Además, se ha comprobado que este estado de embriaguez dura entre 4 y 7 años. Entonces, ¿todo se termina? No, lo que ocurre es que el enamoramiento empieza a convertirse en amor o cariño. Es decir, se pierde la fogosidad del principio, pero no se deja de querer a la otra persona. Sobre todo, porque con ella hemos compartido muchos momentos de intimidad. De hecho, he atendido muchos casos en los que, a pesar de haberse separado la pareja (incluso de manera violenta) seguía existiendo un cariño especial entre ambos que, por supuesto, no reconocían para no mostrar debilidad en el enfrentamiento.

Quizá el modelo de familia tradicional, que creemos universal, no lo sea tanto. Ni es tan lógica y común la monogamia, como algunos pretenden. De hecho, los animales monógamos como las cigüeñas, por ejemplo, tienen una razón de supervivencia para serlo: estas aves vienen de África a la Península sólo por unos meses, para criar. ¿Se imaginan que, con el poco tiempo que tienen, se tuvieran que dedicar a la búsqueda de pareja, con cortejo incluido?. No sería práctico y podrían correr el riesgo de verse en pleno invierno con un nido lleno de polluelos hambrientos. ¿Y qué decir de los pingüinos emperador que viven en bandadas, apretujados para conservar el calor, sin moverse mucho? ¿Se imaginan que tuviesen que estar de aquí para allá buscando pareja y luchando en una masa de picos y plumas?
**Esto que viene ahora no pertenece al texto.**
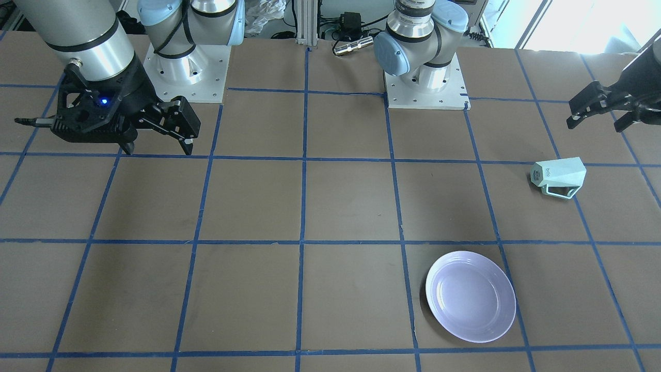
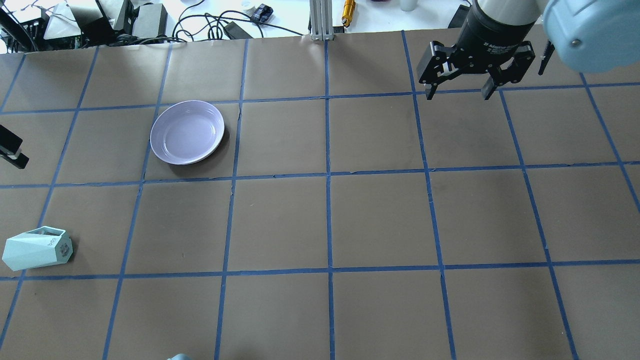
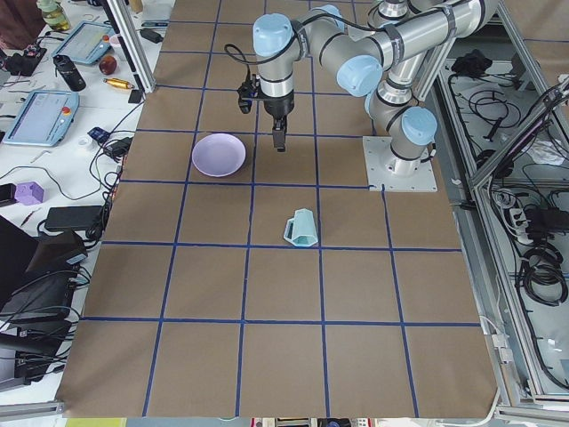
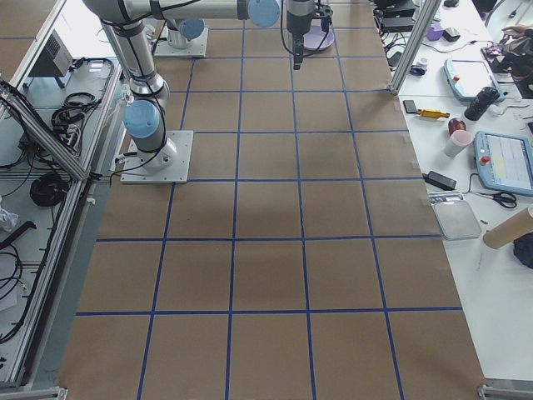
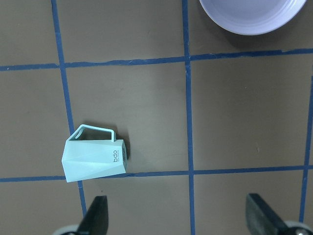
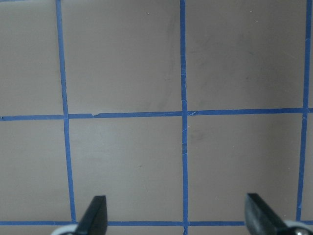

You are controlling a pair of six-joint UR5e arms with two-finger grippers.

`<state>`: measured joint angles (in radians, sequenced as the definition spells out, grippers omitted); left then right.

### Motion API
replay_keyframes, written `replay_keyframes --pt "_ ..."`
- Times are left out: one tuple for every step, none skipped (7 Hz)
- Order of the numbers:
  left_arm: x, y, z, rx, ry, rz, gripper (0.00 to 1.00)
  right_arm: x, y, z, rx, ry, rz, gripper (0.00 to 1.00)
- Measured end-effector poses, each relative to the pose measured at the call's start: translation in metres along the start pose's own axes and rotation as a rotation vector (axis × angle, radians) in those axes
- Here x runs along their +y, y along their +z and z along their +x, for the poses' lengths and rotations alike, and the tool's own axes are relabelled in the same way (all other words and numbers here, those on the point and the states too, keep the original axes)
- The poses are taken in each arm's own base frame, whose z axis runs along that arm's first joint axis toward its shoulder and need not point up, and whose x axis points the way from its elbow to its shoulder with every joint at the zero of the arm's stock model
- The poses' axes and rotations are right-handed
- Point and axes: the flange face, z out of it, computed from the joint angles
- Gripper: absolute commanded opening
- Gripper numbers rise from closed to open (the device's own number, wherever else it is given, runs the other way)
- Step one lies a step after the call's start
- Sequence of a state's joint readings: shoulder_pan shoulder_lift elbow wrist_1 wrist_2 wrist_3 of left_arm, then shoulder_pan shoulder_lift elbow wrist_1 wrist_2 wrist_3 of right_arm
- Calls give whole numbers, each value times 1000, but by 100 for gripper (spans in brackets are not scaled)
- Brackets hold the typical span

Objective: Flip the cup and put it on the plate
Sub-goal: 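Move the left gripper down toward the mint-green mug lying on its side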

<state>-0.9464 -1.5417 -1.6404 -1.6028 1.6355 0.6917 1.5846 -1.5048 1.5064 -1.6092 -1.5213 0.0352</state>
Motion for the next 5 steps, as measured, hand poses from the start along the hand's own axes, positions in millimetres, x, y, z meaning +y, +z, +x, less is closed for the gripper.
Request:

Morirían congelados.

En definitiva, siguiendo el egoísmo que la Naturaleza nos ha impreso para asegurar nuestra supervivencia, el modo más seguro de perpetuar los propios genes es apareándose con diferentes individuos. Sin embargo, el aspecto racional de la sociedad ha modelado esta conducta para evitar el caos que se produciría en la lucha por la pareja (siempre cruenta entre los humanos). Por ello, en las sociedades más evolucionadas, se está dando cada vez más la poligamia sucesiva; es decir, tener una pareja durante, aproximadamente, cinco o seis años (que es el tiempo mínimo que necesita un cachorro humano para tener un alto porcentaje de supervivencia) y, después, tener otra pareja. Esto es así aunque no haya hijos de por medio.

Insisto en que esto es instintivo, pero que se ve modelado por nuestro carácter social. Es decir, nuestro cuerpo está preparado, desde los orígenes, para actuar de esta forma, pero el hecho de vivir en sociedad nos ha proporcionado una cultura que modifica la conducta.

Podríamos decir, entonces, que el machismo que subyace en la mayoría de los casos de violencia doméstica es una exacerbación del instinto que, a la vez, va en contra de la propia Naturaleza; ya que considera a la pareja como una “propiedad”, impidiendo la diversidad genética. Por otro lado, el individuo machista suele considerar lícitas sus propias infidelidades, pero no admite que su pareja tenga libertad para elegir.

¿Entenderemos alguna vez que somos animales, pero que seguimos evolucionando?